Problem to solve
Looking at the listing below, retype exactly the lines starting at the one containing "the typical span." and ending at the one containing "left then right.", both included, and nothing else.
##########
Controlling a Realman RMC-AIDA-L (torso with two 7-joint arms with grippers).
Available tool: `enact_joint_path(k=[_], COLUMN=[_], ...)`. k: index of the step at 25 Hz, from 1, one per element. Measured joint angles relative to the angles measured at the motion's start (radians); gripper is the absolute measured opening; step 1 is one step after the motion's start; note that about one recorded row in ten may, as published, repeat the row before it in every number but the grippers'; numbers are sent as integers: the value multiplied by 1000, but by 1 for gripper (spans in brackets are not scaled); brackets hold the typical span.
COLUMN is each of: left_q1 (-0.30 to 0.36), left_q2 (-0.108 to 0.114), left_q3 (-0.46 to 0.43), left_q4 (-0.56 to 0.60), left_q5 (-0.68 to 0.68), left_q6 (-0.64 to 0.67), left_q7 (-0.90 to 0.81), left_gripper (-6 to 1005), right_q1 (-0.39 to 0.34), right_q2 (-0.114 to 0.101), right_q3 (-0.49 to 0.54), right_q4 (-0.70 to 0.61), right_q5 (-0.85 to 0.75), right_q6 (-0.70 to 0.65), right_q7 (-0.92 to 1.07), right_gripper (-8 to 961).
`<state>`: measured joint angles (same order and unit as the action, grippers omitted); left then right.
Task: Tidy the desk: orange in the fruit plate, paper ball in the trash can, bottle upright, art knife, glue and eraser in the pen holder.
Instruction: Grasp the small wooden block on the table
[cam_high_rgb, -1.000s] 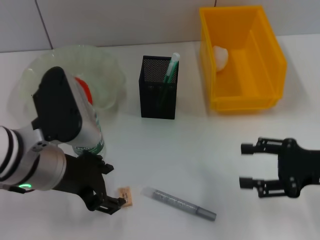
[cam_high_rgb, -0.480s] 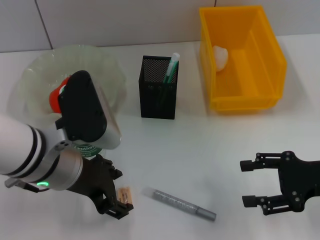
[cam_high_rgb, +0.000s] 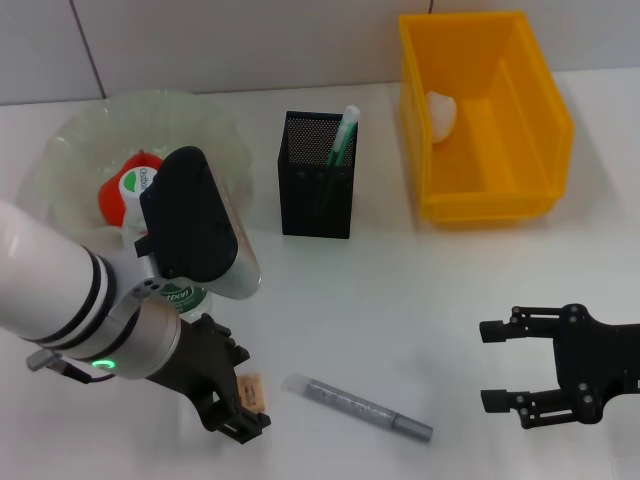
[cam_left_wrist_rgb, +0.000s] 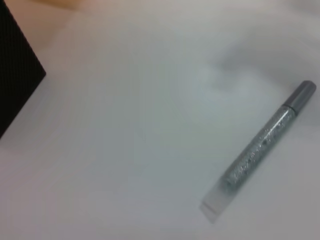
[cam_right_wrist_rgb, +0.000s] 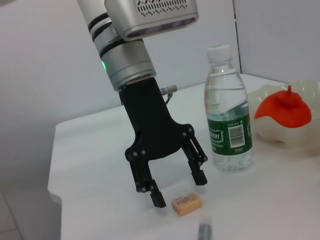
##########
Result below
Available tool: `enact_joint_path(k=[_], COLUMN=[_], ...)`. k: index of the step at 25 Hz, from 1, one per element. Measured joint angles relative to the angles measured at the motion's start (radians); gripper is the absolute measured opening; step 1 is one step after the motion's start; note that about one recorded row in ten may, as published, repeat the row before it in every number but the grippers'; numbers are sent as integers: the value multiplied by 1000, but by 1 for gripper (spans in brackets are not scaled); brackets hold the typical span.
COLUMN is each of: left_q1 (-0.30 to 0.36), left_q2 (-0.108 to 0.114), left_q3 (-0.46 to 0.43), left_q4 (-0.56 to 0.60), left_q5 (-0.68 to 0.68), left_q6 (-0.64 to 0.67), left_q7 (-0.90 to 0.81), left_gripper (-6 to 1005), right_q1 (-0.39 to 0.34), right_q2 (-0.114 to 0.101), right_q3 (-0.49 to 0.54), right_q4 (-0.70 to 0.61), right_q5 (-0.85 to 0.75), right_q6 (-0.70 to 0.65), right_q7 (-0.92 to 1.07), right_gripper (-8 to 961).
`<state>`: measured joint angles (same order and unit as the action, grippers omitted); left then right.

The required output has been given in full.